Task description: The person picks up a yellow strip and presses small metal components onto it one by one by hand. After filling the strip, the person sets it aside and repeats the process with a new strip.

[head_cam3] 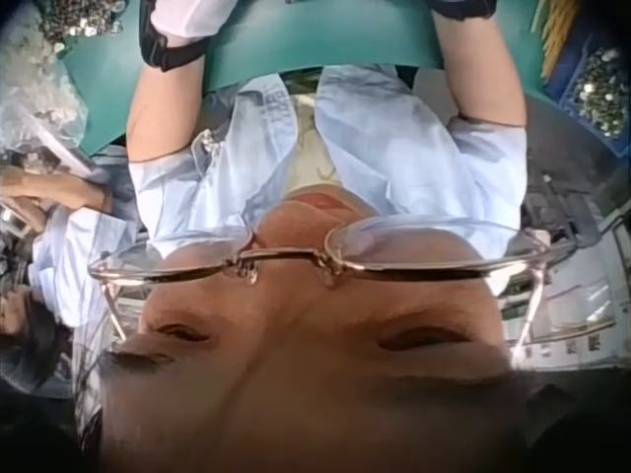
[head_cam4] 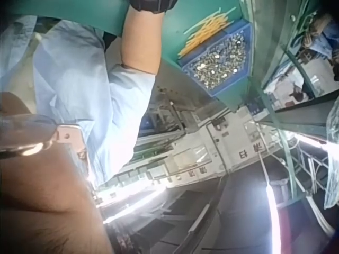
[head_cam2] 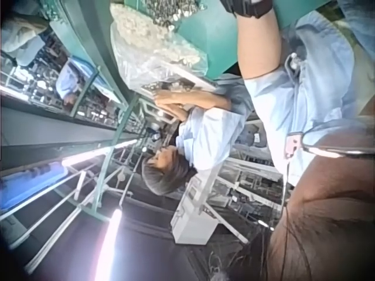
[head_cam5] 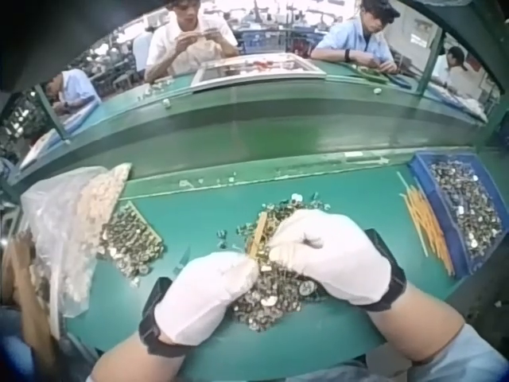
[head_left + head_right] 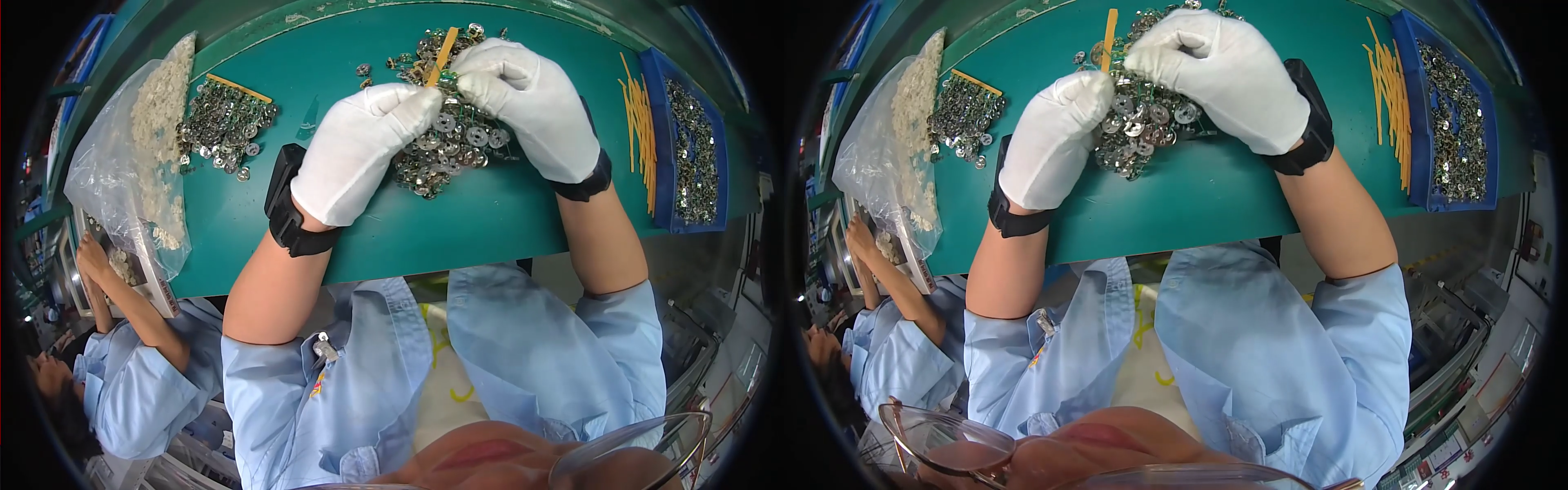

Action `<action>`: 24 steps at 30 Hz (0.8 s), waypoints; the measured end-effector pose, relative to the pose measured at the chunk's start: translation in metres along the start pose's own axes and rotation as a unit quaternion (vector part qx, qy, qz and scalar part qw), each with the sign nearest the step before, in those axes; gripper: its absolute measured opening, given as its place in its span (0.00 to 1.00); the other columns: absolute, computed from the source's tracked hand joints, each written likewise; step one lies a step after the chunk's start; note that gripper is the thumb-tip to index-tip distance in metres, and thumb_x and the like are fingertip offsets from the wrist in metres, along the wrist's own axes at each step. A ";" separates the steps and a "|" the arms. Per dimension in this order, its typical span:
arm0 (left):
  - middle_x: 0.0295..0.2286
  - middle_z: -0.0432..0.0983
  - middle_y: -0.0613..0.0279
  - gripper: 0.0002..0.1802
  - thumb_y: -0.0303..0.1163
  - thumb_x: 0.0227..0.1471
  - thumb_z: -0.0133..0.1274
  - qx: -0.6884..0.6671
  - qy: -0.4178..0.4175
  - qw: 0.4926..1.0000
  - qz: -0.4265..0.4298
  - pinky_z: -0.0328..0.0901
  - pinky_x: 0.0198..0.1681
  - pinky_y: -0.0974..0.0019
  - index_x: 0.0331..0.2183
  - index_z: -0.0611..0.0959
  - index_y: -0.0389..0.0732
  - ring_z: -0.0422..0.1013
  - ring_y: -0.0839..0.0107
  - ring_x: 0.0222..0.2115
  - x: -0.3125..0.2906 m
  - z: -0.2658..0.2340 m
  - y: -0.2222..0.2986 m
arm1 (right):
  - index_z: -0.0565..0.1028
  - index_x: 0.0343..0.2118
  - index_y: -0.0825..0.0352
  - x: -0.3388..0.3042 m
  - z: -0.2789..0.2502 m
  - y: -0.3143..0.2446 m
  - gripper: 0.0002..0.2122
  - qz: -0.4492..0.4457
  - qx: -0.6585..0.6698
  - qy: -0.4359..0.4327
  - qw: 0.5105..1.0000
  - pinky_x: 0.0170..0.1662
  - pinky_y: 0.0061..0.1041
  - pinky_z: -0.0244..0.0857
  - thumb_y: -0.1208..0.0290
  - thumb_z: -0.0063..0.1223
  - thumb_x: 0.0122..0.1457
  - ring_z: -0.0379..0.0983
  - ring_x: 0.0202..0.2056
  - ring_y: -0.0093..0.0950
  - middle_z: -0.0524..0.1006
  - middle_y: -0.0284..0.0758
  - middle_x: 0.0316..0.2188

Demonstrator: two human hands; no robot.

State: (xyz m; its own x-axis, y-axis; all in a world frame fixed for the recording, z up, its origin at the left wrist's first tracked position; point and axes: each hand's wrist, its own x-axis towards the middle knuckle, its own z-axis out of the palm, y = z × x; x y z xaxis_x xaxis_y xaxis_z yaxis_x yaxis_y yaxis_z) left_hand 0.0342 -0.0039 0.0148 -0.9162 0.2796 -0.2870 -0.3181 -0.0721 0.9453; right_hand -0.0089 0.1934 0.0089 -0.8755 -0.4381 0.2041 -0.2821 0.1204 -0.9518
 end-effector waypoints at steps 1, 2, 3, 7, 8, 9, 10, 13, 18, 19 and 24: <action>0.28 0.72 0.74 0.17 0.40 0.56 0.52 -0.033 -0.011 0.999 0.004 0.58 0.34 0.80 0.37 0.79 0.33 0.62 0.86 0.30 0.000 -0.001 -0.003 | 0.75 0.29 0.70 0.000 -0.001 0.002 0.07 0.001 0.000 0.001 1.000 0.42 0.20 0.60 0.71 0.55 0.56 0.68 0.36 0.22 0.73 0.33 0.33; 0.28 0.72 0.74 0.17 0.40 0.56 0.51 -0.066 -0.022 0.998 0.009 0.58 0.34 0.80 0.36 0.79 0.34 0.62 0.86 0.30 0.001 -0.002 -0.007 | 0.75 0.29 0.70 0.001 -0.003 0.005 0.07 0.008 0.021 -0.012 1.000 0.43 0.20 0.59 0.70 0.55 0.56 0.67 0.37 0.23 0.73 0.33 0.34; 0.28 0.71 0.74 0.16 0.40 0.56 0.51 -0.099 -0.032 0.994 0.014 0.58 0.34 0.80 0.35 0.79 0.34 0.62 0.86 0.29 0.001 -0.003 -0.009 | 0.75 0.30 0.70 0.001 -0.005 0.008 0.08 0.016 0.041 -0.025 0.999 0.44 0.21 0.59 0.70 0.54 0.56 0.67 0.38 0.23 0.73 0.33 0.34; 0.26 0.70 0.74 0.16 0.41 0.57 0.49 -0.087 -0.054 0.995 0.017 0.58 0.33 0.80 0.34 0.79 0.36 0.62 0.85 0.28 0.003 -0.005 -0.010 | 0.75 0.31 0.70 0.002 -0.007 0.014 0.08 0.003 0.061 -0.048 0.997 0.44 0.21 0.59 0.69 0.54 0.57 0.67 0.38 0.23 0.72 0.33 0.35; 0.26 0.70 0.74 0.16 0.41 0.57 0.49 -0.088 -0.054 0.995 0.017 0.58 0.33 0.80 0.34 0.79 0.36 0.62 0.85 0.28 0.004 -0.006 -0.011 | 0.74 0.32 0.70 0.002 -0.007 0.014 0.09 -0.007 0.061 -0.053 0.997 0.44 0.21 0.58 0.68 0.53 0.57 0.67 0.38 0.23 0.72 0.33 0.35; 0.26 0.69 0.75 0.16 0.41 0.57 0.49 -0.081 -0.060 0.995 0.018 0.58 0.33 0.79 0.34 0.79 0.36 0.61 0.85 0.28 0.004 -0.007 -0.011 | 0.74 0.32 0.70 0.002 -0.006 0.015 0.09 -0.007 0.061 -0.054 0.997 0.44 0.21 0.58 0.68 0.53 0.57 0.67 0.38 0.23 0.72 0.33 0.35; 0.26 0.69 0.75 0.16 0.41 0.58 0.48 -0.074 -0.066 0.995 0.019 0.58 0.33 0.79 0.34 0.79 0.37 0.61 0.85 0.28 0.005 -0.008 -0.012 | 0.74 0.32 0.70 0.002 -0.005 0.015 0.09 -0.010 0.067 -0.052 0.996 0.44 0.21 0.58 0.68 0.53 0.57 0.66 0.38 0.23 0.72 0.33 0.35; 0.29 0.70 0.70 0.18 0.42 0.59 0.45 -0.078 -0.079 0.994 0.017 0.61 0.35 0.77 0.38 0.77 0.35 0.64 0.81 0.30 0.002 -0.007 -0.009 | 0.74 0.33 0.70 0.001 -0.001 0.015 0.09 -0.017 0.078 -0.048 0.996 0.44 0.21 0.58 0.68 0.53 0.57 0.66 0.39 0.23 0.72 0.33 0.35; 0.30 0.72 0.70 0.18 0.41 0.59 0.46 -0.100 -0.033 0.994 0.027 0.61 0.35 0.78 0.38 0.77 0.35 0.66 0.83 0.31 0.005 -0.005 -0.010 | 0.75 0.32 0.71 0.002 -0.001 0.009 0.08 0.003 0.070 -0.028 0.997 0.42 0.20 0.59 0.70 0.54 0.56 0.67 0.37 0.22 0.73 0.33 0.34; 0.27 0.71 0.75 0.16 0.40 0.58 0.48 -0.100 -0.002 0.994 0.036 0.59 0.33 0.80 0.34 0.79 0.36 0.63 0.87 0.29 0.006 -0.004 -0.010 | 0.75 0.32 0.71 0.004 -0.005 0.005 0.08 0.010 0.011 -0.010 1.000 0.41 0.20 0.60 0.71 0.55 0.55 0.68 0.36 0.22 0.73 0.33 0.34; 0.27 0.71 0.75 0.15 0.39 0.57 0.50 -0.057 0.082 0.995 0.022 0.59 0.32 0.81 0.35 0.79 0.35 0.63 0.87 0.28 0.004 0.002 -0.005 | 0.76 0.31 0.71 0.008 -0.004 -0.014 0.06 0.036 -0.173 0.014 0.984 0.38 0.19 0.61 0.74 0.56 0.53 0.69 0.34 0.21 0.74 0.33 0.32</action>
State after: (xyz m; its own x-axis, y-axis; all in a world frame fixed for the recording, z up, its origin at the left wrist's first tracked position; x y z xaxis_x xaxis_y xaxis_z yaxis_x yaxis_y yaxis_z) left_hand 0.0330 -0.0007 0.0091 -0.9546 0.1145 -0.2751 -0.2930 -0.1914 0.9368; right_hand -0.0136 0.1916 0.0249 -0.9071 -0.3930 0.1509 -0.3322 0.4481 -0.8300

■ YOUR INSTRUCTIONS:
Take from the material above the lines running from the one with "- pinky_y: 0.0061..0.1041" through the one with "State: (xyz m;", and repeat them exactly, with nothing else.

■ RESULT:
  - pinky_y: 0.0061..0.1041
  - pinky_z: -0.0244..0.0857
  - thumb_y: -0.1208..0.0290
  - thumb_z: -0.0063..0.1223
  - thumb_x: 0.0122..0.1457
  - ring_z: -0.0379..0.0983
  - ring_x: 0.0202..0.2056
  - ring_y: -0.0093..0.0950
  - middle_z: -0.0524..0.1006
  - middle_y: -0.0284..0.0758
  - middle_x: 0.0316..0.2188

Demonstrator: two human hands; no robot.

State: (xyz m; its own x-axis, y-axis; all in a world frame fixed for the recording, z up, its origin at the left wrist's first tracked position; point and axes: each hand's wrist, its own x-axis towards the middle knuckle, its own z-axis out of the palm, y = z × x; x y z xaxis_x xaxis_y xaxis_z yaxis_x yaxis_y yaxis_z) left_hand 0.0342 -0.0039 0.0148 -0.9162 0.2796 -0.2870 -0.3181 -0.0721 0.9453; right_hand -0.0089 0.1934 0.0089 -0.8755 -0.4381 0.2041 -0.2821 0.1204 -0.9518

No more output will be given for this exercise.